• AIM OF THE EXERCISE
Your answer is the lines below, exactly, from the one that contains "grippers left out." through the one that contains "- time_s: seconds", both included.

• DATA
▽

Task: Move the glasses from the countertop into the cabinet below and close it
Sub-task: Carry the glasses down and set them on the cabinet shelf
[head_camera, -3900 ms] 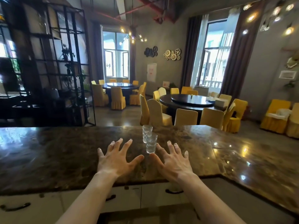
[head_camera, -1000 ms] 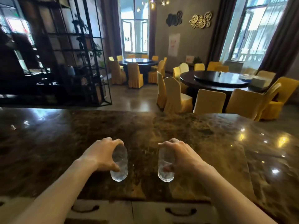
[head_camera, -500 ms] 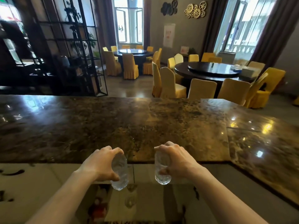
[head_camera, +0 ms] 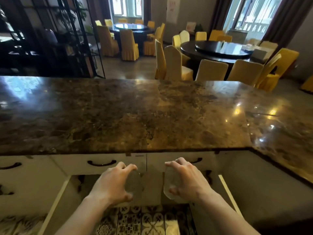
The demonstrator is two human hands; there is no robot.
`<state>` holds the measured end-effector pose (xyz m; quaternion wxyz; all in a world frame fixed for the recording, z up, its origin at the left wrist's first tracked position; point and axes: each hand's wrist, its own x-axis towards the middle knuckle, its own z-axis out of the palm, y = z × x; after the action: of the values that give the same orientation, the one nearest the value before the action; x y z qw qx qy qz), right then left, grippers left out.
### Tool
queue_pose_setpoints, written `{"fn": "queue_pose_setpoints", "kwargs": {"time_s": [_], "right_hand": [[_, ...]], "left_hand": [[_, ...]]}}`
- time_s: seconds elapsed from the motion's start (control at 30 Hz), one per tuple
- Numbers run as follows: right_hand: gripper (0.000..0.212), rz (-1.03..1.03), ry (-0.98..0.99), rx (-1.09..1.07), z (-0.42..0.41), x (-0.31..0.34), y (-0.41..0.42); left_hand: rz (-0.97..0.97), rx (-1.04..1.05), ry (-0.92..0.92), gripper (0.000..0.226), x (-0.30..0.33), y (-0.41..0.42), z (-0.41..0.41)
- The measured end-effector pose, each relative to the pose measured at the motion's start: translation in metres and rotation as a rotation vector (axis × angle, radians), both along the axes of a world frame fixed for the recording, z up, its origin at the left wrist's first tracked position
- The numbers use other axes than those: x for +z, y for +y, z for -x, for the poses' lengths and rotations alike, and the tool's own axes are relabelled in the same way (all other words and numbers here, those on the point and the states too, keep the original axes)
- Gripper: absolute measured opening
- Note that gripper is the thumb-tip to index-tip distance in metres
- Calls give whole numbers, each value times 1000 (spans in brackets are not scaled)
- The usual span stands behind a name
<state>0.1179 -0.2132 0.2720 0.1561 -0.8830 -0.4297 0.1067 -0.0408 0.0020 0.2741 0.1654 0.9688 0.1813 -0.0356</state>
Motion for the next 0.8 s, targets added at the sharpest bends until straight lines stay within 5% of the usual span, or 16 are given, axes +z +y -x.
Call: {"fn": "queue_pose_setpoints", "kwargs": {"time_s": [0.43,0.8], "right_hand": [[74,89,146,-70,-1,-193,-19],[82,124,208,-106,-37,-373,-33]], "left_hand": [[114,128,251,103,-191,-16,2],[187,270,357,93,-376,-49,-23]]}}
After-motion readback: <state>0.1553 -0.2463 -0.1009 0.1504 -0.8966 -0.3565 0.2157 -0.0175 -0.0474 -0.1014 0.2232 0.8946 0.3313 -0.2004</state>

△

• EXPECTED OUTPUT
`<state>` holds the measured end-effector pose (xyz m; quaternion wxyz; all in a world frame fixed for the recording, z up, its origin at the left wrist's first tracked position; point and axes: each hand's wrist, its own x-axis towards the middle knuckle, its own z-axis out of the palm, y = z × x; after the action: of the values that give the same orientation, the one nearest the value before the action; x y z qw qx qy qz), right then left, grippers left out.
### Tool
queue_pose_setpoints, written `{"fn": "queue_pose_setpoints", "kwargs": {"time_s": [_], "right_hand": [[_, ...]], "left_hand": [[_, ...]]}}`
- time_s: seconds elapsed from the motion's start (control at 30 Hz), one per tuple

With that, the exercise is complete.